_Materials provided:_
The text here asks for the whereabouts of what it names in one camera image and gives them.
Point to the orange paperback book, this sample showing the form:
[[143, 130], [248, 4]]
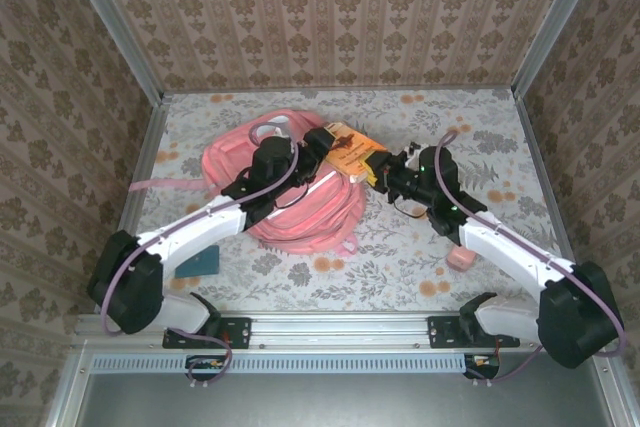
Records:
[[350, 152]]

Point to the pink student backpack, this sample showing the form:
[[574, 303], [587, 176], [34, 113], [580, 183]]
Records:
[[310, 217]]

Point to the pink pencil case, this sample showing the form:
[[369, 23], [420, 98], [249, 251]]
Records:
[[460, 261]]

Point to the teal leather wallet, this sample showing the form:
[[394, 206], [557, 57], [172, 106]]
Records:
[[200, 264]]

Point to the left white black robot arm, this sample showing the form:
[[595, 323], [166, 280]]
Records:
[[210, 227]]

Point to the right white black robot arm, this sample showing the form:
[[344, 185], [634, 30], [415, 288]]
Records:
[[505, 252]]

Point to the floral tablecloth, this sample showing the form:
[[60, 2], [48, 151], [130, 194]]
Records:
[[390, 267]]

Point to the black wiring connector box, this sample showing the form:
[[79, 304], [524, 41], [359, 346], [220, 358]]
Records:
[[480, 361], [205, 362]]

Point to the grey metal panel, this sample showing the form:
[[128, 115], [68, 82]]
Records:
[[340, 402]]

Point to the aluminium side rail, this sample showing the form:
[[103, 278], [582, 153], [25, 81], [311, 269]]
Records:
[[551, 197], [144, 147]]

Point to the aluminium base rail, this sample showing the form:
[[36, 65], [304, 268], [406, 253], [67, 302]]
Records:
[[340, 329]]

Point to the aluminium frame post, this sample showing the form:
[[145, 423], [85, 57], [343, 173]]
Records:
[[556, 22], [115, 22]]

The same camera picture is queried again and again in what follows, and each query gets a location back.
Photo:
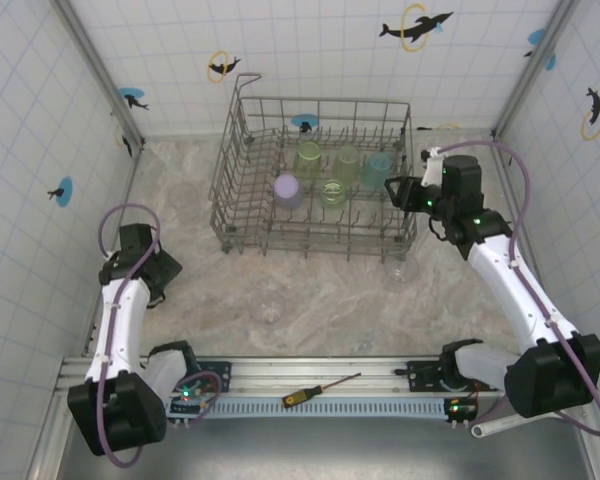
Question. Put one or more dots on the purple plastic cup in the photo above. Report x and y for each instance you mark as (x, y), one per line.
(287, 192)

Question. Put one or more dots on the aluminium frame post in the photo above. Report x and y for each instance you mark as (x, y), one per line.
(97, 70)
(535, 70)

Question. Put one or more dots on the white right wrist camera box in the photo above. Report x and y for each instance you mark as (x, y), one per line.
(434, 167)

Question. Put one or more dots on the steel sheet panel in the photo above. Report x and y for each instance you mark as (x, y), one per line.
(305, 450)

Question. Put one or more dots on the teal plastic cup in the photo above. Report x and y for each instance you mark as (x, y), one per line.
(377, 170)

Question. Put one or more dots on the silver adjustable wrench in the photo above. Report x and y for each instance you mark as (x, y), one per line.
(485, 429)

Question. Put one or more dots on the green translucent plastic cup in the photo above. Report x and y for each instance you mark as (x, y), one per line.
(334, 196)
(346, 162)

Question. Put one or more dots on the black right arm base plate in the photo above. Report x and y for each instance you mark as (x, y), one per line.
(420, 377)

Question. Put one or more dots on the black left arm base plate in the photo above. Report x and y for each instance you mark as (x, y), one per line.
(220, 375)

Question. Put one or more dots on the black yellow screwdriver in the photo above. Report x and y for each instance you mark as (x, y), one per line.
(297, 398)

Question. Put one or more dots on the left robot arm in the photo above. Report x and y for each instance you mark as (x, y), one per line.
(115, 415)

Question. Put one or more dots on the clear plastic cup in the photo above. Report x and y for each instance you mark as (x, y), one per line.
(267, 310)
(400, 272)

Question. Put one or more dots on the pale frosted green cup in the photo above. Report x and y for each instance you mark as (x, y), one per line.
(307, 159)

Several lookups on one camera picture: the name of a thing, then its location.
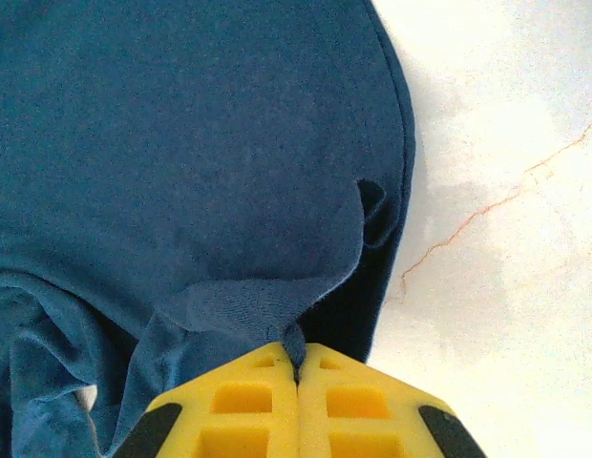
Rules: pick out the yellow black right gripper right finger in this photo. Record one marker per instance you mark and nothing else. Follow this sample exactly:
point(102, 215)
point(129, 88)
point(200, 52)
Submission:
point(315, 429)

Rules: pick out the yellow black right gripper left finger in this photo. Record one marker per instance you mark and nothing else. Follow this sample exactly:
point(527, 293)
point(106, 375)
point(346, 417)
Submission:
point(281, 429)

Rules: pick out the navy blue printed t-shirt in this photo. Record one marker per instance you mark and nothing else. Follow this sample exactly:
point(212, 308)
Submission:
point(181, 143)

_Problem:_
Filter the records for the word "else" and show every line that has it.

_Answer space:_
Rules: pick out the yellow black right gripper right finger in this photo. Record one marker per instance you mark and nothing else. Follow this sample exactly:
Rules: pick out the yellow black right gripper left finger in this photo. Record one marker per instance you mark and nothing else. Follow this sample exactly:
Rules: pick out the navy blue printed t-shirt in this photo. Record one marker per instance you mark and nothing else. Follow this sample exactly:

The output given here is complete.